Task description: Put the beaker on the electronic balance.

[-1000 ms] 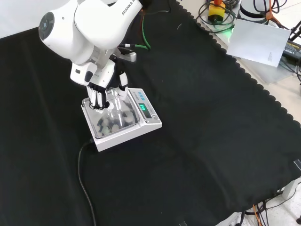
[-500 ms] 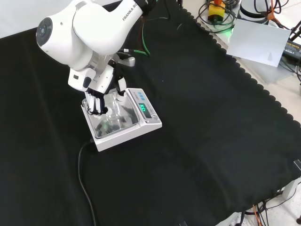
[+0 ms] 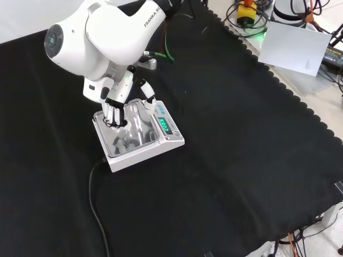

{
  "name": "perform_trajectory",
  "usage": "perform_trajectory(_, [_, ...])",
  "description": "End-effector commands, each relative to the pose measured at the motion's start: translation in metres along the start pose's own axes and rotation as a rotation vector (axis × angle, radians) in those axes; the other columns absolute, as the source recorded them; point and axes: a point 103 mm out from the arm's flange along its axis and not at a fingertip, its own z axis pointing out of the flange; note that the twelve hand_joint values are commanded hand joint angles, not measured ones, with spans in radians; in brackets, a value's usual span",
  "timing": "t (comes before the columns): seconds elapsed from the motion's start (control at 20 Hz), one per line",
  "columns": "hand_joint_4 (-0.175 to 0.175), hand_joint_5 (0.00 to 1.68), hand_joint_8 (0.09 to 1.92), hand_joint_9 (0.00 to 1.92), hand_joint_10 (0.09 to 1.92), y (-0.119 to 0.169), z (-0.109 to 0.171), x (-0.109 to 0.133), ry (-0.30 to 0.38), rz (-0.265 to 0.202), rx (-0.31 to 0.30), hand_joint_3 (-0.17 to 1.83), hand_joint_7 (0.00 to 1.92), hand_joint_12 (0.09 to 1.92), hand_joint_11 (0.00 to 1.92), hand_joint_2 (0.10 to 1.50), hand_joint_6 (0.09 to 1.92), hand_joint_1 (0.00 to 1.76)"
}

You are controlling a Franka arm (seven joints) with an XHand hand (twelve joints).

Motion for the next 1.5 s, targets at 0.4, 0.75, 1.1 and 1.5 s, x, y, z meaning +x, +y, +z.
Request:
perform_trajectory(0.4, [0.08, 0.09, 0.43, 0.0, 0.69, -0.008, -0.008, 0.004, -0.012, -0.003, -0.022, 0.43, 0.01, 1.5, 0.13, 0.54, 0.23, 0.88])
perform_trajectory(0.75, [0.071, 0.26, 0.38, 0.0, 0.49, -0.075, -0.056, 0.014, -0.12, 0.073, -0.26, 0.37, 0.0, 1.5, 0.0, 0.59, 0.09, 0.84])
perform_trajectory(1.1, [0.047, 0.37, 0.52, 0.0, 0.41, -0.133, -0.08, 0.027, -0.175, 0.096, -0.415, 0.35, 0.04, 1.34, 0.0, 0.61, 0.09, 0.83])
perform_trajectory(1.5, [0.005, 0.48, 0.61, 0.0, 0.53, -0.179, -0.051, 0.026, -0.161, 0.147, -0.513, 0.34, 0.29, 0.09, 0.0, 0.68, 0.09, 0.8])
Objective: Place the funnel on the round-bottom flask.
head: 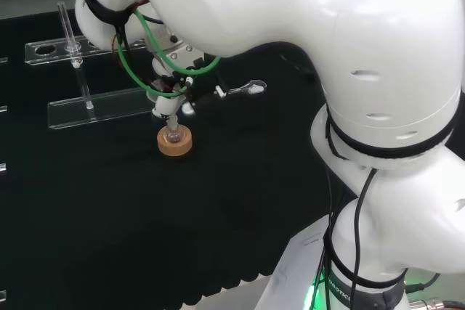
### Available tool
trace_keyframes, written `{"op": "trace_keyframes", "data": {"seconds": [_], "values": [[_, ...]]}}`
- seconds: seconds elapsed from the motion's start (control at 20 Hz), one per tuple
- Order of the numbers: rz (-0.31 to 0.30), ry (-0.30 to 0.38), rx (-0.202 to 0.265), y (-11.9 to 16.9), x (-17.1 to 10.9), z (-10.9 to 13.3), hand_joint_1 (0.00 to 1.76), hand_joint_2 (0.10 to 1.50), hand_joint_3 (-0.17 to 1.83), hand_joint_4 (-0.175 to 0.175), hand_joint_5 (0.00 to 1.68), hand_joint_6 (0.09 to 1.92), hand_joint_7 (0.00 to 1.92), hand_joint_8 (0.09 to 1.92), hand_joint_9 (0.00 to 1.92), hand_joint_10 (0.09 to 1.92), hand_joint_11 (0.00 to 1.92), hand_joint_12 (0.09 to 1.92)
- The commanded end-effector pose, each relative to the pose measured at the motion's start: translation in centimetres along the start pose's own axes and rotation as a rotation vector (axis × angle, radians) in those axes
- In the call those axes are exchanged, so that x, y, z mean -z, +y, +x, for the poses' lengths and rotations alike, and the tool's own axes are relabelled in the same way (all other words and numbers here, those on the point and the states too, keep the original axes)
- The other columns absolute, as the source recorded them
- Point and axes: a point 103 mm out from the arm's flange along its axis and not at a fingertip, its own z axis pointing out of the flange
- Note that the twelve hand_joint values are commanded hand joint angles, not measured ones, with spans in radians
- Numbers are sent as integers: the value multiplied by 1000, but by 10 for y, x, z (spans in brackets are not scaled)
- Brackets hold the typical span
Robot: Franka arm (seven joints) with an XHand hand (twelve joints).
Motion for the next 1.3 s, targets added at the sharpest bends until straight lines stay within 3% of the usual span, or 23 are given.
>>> {"op": "trace_keyframes", "data": {"seconds": [0.05, 0.35, 0.6, 0.85, 1.15, 1.3], "values": [[12, -1, 8, 2, -1, 3, 808, 732, 585, -59, 513, 659, 550, 785, 867, 592, 664, 1233], [17, -5, 14, 2, -1, 4, 788, 714, 579, -61, 469, 634, 525, 786, 851, 593, 653, 1239], [67, -15, 32, 3, -5, 3, 765, 685, 575, -63, 411, 558, 463, 797, 805, 608, 626, 1259], [107, -18, 47, 3, -8, 3, 683, 649, 518, -61, 330, 303, 183, 755, 551, 664, 468, 1341], [75, -3, 74, -3, -5, 3, 620, 644, 434, -55, 303, 104, 17, 701, 369, 708, 351, 1398], [48, 11, 99, -7, 2, 2, 520, 632, 328, -50, 218, 87, 1, 458, 165, 777, 236, 1456]]}}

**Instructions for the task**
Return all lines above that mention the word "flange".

**Reply to the exercise**
  "description": "End-effector commands, each relative to the pose measured at the motion's start: translation in metres along the start pose's own axes and rotation as a rotation vector (axis × angle, radians) in those axes; the other columns absolute, as the source recorded them; point and axes: a point 103 mm out from the arm's flange along its axis and not at a fingertip, its own z axis pointing out of the flange; note that the twelve hand_joint values are commanded hand joint angles, not measured ones, with spans in radians; in brackets, a value's usual span",
- Point and axes: a point 103 mm out from the arm's flange along its axis and not at a fingertip, its own z axis pointing out of the flange

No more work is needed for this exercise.